Perchuk and Philippot (International Geology Review, v. 42, p. 207-223) use geospeedometry, based on the kinetics of diffusive processes, to argue for rates of change of several hundreds of degrees Celsius per million years, and of several centimeters per year along the P-T-t path of eclogites. They also argue that tectonometamorphic events were short-lived.

What goes down must come up: How deep, how fast and how?

Ultra-high-pressure metamorphism (UHPM) has been a focus of activity and controversy for more than two decades.
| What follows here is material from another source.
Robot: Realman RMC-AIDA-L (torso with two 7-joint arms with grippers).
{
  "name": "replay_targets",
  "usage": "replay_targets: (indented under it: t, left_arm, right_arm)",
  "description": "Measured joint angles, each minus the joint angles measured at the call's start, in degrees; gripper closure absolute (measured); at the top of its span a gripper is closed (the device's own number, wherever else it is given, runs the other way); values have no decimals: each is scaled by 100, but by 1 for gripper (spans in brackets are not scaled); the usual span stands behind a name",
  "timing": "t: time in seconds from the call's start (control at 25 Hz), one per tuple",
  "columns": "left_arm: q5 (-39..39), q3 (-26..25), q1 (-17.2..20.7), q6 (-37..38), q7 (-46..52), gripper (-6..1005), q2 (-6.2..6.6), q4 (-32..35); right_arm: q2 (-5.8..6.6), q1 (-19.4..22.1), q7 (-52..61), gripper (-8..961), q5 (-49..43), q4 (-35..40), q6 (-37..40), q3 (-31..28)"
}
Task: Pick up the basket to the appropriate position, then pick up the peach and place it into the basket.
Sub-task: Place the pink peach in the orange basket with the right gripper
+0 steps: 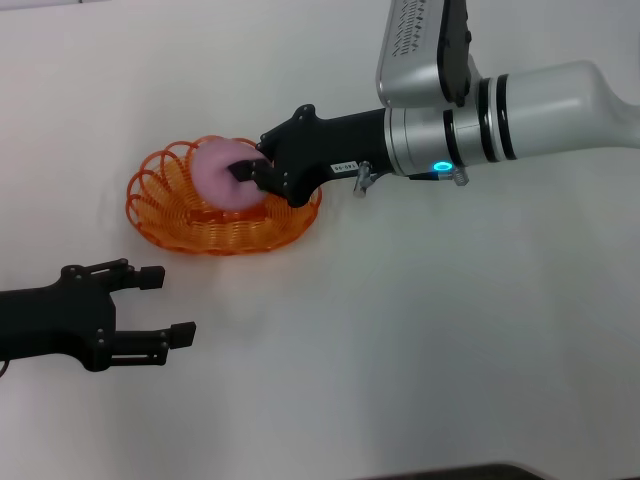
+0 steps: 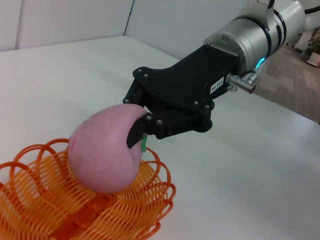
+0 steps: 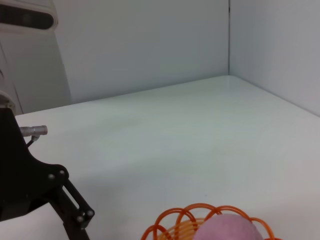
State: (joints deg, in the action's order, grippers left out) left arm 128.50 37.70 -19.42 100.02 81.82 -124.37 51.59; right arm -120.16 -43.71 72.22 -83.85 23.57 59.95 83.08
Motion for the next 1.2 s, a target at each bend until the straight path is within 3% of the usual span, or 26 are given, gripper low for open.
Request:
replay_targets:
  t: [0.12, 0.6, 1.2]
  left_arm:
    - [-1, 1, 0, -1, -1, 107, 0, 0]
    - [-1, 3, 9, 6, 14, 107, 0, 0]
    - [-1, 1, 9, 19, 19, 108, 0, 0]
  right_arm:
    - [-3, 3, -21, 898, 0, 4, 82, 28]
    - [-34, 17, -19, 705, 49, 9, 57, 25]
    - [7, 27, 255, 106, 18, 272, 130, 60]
At least three thematic issues were published in 2000 that include papers on UHPM: Journal of Geodynamics, v. 30, p. 1-283; Journal of Metamorphic Geology, v. 18, p. 123-219; and The Island Arc, v. 9, p. 258-455). The difficulty of establishing beyond a reasonable doubt the P-T conditions of UHPM is illustrated by the papers of Green and co-authors (Journal of Geodynamics, v. 30, p. 61-76) and Trommsdorff and co-authors (Journal of Geodynamics, v. 30, p. 77-92) concerning the enigma of the Alpe Arami peridotite. The suggestion that these rocks equilibrated at pressures greater than 10 gigapascals gained some support at the end of the year in the paper presented by Paquin and co-authors at the American Geophysical Union Fall Meeting (Eos, v. 81, p. F1104).

How hot do rocks get?

We have known for some time that the Napier Complex in Antarctica records evidence for perhaps the highest temperatures of regional-scale, ultra-high temperature metamorphism (UHTM) on Earth. However, it was still startling to see the paper by Harley and Motoyoshi (Contributions to Mineralogy and Petrology, v. 138, p. 292-307), in which the authors reported evidence for greater than 1120EC, as recorded by aluminum zoning of orthopyroxene in a sapphirine quartzite. Why startling? We have yet to understand fully how regions of lower crust can be heated to such extreme temperature. In comparison, papers by Satish-Kumar (Journal of Geology, v. 108, p. 479-486) on UHTM in granulites from southern India, by Moraes and Fuck (Journal of Metamorphic Geology, v. 18, p. 345-358) on UHTM from central Brazil, and by Barboza and Bergantz (Journal of Petrology, v. 41, p. 1307-1327) on metamorphism and anatexis in the contact aureole of the Mafic Complex in the Ivrea Zone, report peak temperatures that seem ordinary.

How wet is the crust?

Three years ago, Craig Manning’s review in Geotimes contrasted the existence of aqueous brines in deep drill holes in continental crust with petrologic evidence for dry lower crust. The role of fluids in lower-crustal processes remains controversial, and Wannamaker, Yardley and Valley (Journal of Geophysical Research, v. 105, p. 6057-6068) debated the issue following the 1997 paper by Yardley and Valley (Journal of Geophysical Research, v. 102, p. 12,173-12,185). This issue is important to the melt vs. brine argument, competing explanations for high conductivity measured in some sections of deep crust; and to the melt loss vs. carbon-dioxide-flushing models for the origin of granulites. The mechanism of metamorphic fluid flow continued to receive much attention throughout 2000, and I highlight here the papers by Skelton and co-authors (Contributions to Mineralogy and Petrology, v. 138, p. 364-375) and by Cartwright and Buick (Contribution to Mineralogy and Petrology, v. 140, p. 163-179 and Journal of Metamorphic Geology, v. 18, p. 607-624).

Such was the year in metamorphism. Half a century ago we were concerned with equilibrium thermodynamics and how to pinpoint a P-T datum. Today metamorphism is providing the key data to understanding the geodynamic evolution of Earth’s lithosphere.

Brown is Director of the Laboratory for Crustal Petrology and Professor in the Department of Geology at the University of Maryland, College Park.